Here is the trailer to the movie celebrating the life of King Mkwawa, the Hehe leader who inflicted the German Schutztruppe their first defeat on African soil. I salute King Mkwawa and the Hehe people who fought for their freedom and resisted the Germans for over 7 years. 17th August 1891 marks the first defeat of Germans colonial forces, and also the victory of King Mkwawa and the Hehe people. A lot can be said about a king whose people loved him dearly to the point that no one within his ranks were willing to betray him for money. The fact that the return of his skull was part of the Treaty of Versailles also denotes his great aura. This, however, makes us wonder how many more of our treasures, statues, and even skulls of our great warriors and kings may still be exposed or hidden in Western museums and galleries. We demand their return; these belonged to our ancestors, thus they belong to us and are a part of identity! Enjoy!
Have you ever heard about the German Schutztruppe‘s first stinging defeat in Africa? Have you ever heard about the African Chief whose skull was part of the Treaty of Versailles’ negotiation? Have you ever heard of the Hehe Rebellion of 1891 and the German defeat at the hand of the fierce Hehe King Mkwawa in Lugalo?
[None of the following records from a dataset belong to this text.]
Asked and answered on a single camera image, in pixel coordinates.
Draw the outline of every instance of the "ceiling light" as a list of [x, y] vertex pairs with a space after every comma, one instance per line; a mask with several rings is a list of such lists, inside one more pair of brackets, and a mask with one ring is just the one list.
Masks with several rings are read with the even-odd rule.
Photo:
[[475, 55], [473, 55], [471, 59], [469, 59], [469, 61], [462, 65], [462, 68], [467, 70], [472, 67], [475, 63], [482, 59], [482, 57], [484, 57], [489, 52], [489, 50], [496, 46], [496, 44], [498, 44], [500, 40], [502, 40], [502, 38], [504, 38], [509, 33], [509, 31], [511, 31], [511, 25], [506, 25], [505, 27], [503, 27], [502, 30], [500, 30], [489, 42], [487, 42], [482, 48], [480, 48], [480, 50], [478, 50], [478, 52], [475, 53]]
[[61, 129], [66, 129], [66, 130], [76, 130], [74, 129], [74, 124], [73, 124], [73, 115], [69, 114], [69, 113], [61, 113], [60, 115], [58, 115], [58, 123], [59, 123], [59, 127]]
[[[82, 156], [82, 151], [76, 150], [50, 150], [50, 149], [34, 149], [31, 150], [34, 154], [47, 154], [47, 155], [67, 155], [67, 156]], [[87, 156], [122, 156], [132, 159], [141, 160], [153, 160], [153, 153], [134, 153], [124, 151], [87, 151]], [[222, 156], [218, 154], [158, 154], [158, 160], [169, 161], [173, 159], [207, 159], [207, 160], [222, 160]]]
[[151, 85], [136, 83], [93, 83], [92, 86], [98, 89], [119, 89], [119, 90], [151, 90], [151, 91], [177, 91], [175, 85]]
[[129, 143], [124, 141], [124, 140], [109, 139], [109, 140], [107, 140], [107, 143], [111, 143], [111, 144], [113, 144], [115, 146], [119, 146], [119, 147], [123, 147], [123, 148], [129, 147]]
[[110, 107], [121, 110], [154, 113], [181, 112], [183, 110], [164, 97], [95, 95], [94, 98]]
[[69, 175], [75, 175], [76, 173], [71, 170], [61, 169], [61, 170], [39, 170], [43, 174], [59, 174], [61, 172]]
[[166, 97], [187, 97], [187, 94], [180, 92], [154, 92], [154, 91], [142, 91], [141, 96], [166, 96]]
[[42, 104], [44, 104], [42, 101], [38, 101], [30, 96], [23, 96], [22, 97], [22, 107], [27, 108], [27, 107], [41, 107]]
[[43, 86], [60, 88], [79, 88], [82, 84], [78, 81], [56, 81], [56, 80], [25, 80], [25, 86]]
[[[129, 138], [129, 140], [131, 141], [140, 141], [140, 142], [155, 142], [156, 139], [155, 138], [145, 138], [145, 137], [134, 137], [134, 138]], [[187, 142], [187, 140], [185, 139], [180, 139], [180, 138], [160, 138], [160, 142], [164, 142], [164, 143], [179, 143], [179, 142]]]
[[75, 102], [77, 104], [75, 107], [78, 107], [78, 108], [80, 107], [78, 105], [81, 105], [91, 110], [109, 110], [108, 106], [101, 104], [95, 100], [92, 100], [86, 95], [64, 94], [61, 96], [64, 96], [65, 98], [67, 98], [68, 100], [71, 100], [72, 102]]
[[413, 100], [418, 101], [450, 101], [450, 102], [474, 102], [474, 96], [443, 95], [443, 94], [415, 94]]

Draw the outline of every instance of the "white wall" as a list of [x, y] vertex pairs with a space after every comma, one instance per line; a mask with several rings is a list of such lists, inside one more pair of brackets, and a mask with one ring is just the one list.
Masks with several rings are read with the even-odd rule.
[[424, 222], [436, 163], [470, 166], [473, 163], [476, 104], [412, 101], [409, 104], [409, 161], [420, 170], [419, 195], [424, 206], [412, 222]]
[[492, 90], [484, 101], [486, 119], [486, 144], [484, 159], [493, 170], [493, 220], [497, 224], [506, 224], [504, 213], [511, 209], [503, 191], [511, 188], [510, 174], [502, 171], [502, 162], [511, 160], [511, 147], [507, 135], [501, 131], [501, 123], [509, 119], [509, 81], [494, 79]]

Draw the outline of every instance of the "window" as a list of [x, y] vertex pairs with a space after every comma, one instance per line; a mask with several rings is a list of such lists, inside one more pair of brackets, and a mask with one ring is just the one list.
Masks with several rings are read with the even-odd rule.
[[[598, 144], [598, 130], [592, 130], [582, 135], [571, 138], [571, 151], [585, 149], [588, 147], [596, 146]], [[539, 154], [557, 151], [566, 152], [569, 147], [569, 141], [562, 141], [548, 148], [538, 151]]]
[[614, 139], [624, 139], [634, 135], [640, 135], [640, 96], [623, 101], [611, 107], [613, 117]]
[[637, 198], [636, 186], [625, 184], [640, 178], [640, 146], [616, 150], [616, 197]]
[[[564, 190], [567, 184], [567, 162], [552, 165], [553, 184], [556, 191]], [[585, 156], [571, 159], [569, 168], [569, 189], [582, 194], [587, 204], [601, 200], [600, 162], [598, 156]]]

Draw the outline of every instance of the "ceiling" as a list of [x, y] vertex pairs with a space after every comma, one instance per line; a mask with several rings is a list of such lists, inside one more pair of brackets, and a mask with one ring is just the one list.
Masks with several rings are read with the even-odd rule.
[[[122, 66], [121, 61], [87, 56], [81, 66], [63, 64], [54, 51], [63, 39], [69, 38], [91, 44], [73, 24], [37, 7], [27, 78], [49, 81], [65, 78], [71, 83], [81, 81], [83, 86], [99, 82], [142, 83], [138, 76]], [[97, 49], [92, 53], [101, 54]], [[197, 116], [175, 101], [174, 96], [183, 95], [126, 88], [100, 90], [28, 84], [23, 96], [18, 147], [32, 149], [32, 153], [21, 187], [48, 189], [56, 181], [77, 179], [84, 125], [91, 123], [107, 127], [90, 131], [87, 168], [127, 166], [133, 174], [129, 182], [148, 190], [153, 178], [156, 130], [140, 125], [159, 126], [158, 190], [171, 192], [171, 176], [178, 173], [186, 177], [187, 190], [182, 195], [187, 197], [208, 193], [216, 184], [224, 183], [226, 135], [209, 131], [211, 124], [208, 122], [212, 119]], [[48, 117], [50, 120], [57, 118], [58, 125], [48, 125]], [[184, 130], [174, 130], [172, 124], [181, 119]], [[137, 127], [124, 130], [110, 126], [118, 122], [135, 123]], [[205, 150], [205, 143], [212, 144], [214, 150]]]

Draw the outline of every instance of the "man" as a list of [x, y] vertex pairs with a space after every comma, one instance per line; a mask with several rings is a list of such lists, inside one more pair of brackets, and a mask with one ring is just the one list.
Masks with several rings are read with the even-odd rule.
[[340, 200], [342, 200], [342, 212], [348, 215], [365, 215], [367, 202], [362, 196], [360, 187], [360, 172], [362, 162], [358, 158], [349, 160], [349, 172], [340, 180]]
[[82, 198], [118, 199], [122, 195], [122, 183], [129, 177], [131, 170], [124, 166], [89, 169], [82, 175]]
King Mkwavinyika Munyigumba Mwamuyinga (known as Mkwawa) was born in Luhota in Iringa in the south of modern-day Tanzania, and was the son of Chief Munyigumba, who died in 1879. He was the leader of the Hehe people in German East Africa (now mostly the mainland part of Tanzania) who opposed the German colonization. The name “Mkwawa” is derived from Mukwava, itself a shortened form of Mukwavinyika, meaning “conqueror of many lands“.
A Hehe warrior
Mkwawa was the chief of the Uhehe who won fame by defeating Germans at Lugalo on August 17th 1891 and maintaining the resistance for seven years. August 17th 1891 marks the first defeat of the German colonial troops or ‘Schutztruppe’ in Africa, at Africans’ hands. The devotion of the Hehe people to their King was unconditional to the point that when the German governor offered 5,000 rupees for his capture in 1898, no Hehe accepted it!
Emil von Zelewski
After the Germans had managed to colonize the coastal area of Tanganyika (modern-day Tanzania), they started to move further inland. At that time the Hehe were also expanding towards the coast. Both sides tried some diplomacy to avoid war. However, all hopes were dashed, so the Germans decided the best way was to fight against Chief Mkwawa. In July 1891, the German commissioner, Emil von Zelewski, led a battalion of soldiers (320askaris with officers and porters) to suppress the Hehe. On 17 August, they were attacked by Mkwawa’s 3,000-strong army at Lugalo, who, despite only being equipped with spears and a few guns, quickly overpowered the German force and killed Zelewski.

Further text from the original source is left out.